**Your goal:**
Scan the data, and whenever a line contains "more", copy it.

Dataset records:
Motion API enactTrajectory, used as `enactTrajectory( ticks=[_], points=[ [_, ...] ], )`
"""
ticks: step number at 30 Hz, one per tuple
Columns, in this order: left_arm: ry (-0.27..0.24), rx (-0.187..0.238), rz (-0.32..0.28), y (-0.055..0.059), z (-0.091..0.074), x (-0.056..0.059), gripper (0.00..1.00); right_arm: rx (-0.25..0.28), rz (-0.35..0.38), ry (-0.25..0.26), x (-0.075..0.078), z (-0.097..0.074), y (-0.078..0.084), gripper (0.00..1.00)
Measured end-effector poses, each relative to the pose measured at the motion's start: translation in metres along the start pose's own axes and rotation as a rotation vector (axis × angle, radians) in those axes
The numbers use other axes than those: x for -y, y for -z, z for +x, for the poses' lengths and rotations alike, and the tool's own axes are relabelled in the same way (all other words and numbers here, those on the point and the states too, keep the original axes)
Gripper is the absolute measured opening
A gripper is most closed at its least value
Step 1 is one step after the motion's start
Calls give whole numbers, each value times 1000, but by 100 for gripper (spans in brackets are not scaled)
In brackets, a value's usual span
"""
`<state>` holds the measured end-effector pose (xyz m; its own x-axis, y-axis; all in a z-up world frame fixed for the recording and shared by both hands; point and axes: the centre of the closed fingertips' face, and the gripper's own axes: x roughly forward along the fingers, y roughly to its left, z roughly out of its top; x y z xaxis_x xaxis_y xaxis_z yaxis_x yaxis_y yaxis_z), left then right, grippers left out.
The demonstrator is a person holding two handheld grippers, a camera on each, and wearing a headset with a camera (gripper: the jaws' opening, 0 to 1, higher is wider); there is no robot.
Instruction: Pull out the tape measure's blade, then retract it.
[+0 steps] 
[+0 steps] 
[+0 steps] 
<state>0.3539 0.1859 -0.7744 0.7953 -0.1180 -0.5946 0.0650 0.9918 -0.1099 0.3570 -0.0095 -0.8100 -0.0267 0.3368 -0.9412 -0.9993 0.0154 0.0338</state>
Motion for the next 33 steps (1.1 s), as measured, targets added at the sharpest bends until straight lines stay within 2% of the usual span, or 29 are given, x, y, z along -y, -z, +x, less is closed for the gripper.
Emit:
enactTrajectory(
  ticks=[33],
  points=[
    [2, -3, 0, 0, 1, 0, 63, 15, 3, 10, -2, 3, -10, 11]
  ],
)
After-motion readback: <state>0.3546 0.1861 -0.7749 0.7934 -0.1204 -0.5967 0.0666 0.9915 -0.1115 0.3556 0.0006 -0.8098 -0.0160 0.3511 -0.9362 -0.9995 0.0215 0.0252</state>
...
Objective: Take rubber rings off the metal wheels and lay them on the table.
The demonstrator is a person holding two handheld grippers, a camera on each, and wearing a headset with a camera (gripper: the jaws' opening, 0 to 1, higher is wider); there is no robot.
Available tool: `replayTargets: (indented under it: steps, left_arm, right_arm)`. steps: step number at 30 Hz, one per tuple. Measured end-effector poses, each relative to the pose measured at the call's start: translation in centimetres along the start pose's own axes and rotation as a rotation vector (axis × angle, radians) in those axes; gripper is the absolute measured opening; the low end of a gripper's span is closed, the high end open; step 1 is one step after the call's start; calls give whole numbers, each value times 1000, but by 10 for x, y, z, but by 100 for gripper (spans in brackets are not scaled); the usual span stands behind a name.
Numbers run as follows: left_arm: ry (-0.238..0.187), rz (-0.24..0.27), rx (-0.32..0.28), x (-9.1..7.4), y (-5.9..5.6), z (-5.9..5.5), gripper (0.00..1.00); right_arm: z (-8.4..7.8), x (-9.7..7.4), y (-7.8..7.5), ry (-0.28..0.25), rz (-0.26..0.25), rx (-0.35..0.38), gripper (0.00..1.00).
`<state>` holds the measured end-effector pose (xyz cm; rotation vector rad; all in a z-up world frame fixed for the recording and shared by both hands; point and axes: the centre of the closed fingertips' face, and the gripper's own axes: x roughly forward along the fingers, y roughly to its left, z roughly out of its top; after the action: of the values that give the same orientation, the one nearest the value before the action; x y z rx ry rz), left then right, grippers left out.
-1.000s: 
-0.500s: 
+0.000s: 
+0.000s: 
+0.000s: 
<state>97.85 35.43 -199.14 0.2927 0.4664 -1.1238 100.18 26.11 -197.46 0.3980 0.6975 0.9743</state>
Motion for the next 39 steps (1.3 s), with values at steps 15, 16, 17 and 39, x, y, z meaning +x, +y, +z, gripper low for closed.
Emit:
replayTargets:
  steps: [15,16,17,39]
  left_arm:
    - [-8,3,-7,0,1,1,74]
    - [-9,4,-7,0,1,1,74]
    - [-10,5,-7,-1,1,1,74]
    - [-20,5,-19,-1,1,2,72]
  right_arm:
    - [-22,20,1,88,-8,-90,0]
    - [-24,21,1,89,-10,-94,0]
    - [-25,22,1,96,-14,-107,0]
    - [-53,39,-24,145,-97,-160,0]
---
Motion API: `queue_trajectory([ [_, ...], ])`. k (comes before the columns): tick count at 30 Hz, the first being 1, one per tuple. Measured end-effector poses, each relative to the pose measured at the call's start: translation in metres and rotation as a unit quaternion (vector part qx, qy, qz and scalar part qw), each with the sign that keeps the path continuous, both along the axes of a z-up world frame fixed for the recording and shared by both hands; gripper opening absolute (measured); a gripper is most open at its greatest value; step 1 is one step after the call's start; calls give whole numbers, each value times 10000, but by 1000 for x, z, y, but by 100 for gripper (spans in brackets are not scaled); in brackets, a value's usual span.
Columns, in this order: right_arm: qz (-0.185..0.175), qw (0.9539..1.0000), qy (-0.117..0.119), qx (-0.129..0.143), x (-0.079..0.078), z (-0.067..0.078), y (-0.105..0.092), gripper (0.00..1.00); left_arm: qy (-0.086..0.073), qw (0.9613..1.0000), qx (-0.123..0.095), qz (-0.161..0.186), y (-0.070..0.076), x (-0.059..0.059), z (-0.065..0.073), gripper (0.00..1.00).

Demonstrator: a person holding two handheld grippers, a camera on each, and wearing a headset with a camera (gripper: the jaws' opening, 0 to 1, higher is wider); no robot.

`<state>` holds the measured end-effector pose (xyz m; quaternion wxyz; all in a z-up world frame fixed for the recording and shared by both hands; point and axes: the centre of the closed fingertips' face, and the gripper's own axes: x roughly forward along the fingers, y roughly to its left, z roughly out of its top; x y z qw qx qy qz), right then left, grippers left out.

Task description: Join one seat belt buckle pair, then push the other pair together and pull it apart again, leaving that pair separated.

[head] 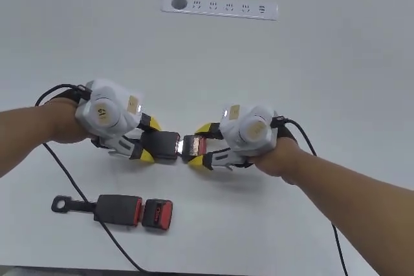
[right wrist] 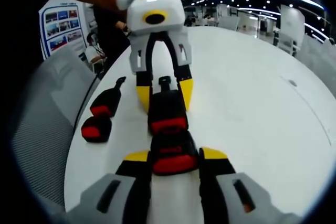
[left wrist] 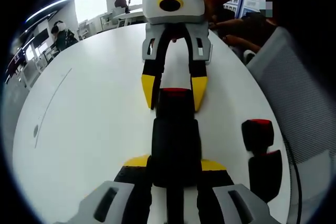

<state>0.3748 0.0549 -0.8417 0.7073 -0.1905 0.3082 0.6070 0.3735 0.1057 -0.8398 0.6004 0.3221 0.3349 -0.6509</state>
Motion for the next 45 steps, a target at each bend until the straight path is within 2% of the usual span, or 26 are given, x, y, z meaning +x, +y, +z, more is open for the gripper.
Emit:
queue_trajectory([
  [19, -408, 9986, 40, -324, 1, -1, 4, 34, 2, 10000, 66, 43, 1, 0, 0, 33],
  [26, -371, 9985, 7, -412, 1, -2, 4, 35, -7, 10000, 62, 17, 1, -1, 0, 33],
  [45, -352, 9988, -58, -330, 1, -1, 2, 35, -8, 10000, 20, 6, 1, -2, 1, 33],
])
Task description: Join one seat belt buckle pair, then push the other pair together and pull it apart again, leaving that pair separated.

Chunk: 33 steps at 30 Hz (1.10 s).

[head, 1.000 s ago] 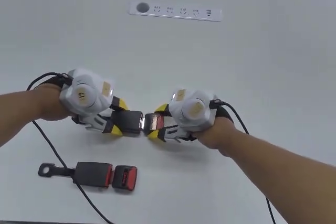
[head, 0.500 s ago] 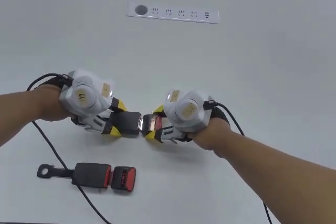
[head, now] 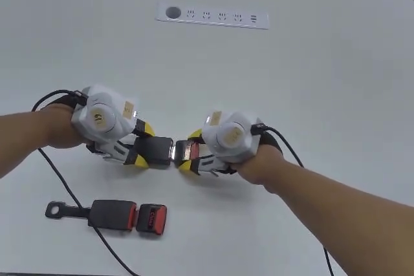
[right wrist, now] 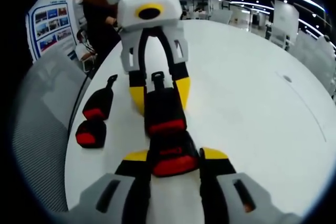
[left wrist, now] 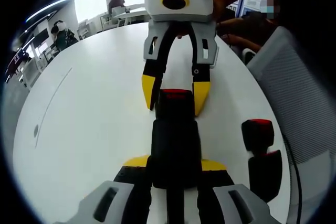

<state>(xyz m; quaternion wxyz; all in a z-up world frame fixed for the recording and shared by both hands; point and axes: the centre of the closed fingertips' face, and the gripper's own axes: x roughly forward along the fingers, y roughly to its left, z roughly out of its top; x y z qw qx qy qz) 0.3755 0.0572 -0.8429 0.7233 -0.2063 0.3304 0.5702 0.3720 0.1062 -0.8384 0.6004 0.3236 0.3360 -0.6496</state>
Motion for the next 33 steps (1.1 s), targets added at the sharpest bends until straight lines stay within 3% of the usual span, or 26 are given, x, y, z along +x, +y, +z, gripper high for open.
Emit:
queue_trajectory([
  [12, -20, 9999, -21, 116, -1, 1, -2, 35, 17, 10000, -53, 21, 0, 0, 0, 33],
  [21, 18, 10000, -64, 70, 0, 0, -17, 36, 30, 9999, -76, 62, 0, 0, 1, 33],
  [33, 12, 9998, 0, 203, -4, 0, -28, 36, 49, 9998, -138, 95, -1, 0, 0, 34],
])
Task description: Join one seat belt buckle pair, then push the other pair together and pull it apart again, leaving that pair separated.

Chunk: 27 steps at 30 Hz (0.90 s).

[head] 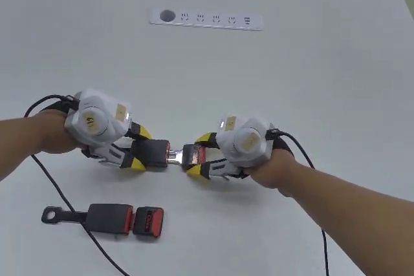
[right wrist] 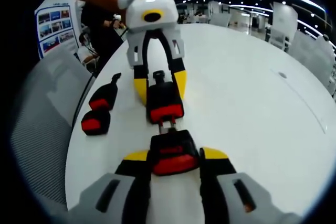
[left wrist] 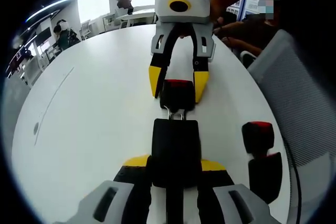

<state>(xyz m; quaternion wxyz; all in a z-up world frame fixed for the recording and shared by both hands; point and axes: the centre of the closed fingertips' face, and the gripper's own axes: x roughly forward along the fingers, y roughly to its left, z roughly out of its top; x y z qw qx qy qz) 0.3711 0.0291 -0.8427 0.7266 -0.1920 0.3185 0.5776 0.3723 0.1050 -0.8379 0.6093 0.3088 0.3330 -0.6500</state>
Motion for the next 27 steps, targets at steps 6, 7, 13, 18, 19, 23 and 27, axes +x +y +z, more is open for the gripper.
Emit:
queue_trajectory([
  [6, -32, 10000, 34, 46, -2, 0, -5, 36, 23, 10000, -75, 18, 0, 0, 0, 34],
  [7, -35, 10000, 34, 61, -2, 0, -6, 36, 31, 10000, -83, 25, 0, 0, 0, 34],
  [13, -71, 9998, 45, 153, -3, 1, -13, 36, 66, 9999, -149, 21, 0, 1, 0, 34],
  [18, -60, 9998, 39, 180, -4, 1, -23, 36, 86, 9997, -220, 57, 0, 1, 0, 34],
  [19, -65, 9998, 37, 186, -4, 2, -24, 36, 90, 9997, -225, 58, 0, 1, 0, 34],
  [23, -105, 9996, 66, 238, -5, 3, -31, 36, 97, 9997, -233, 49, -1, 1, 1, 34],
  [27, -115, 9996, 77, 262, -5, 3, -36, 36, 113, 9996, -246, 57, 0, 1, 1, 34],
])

**The answer:**
Motion for the next 45 steps, a target at each bend until the straight path is within 2% of the usual span, or 26 are given, x, y, z meaning +x, +y, +z, more is open for the gripper.
Motion for the next 27 steps, targets at steps 6, 7, 13, 18, 19, 23 and 27, axes +x +y +z, more is open for the gripper.

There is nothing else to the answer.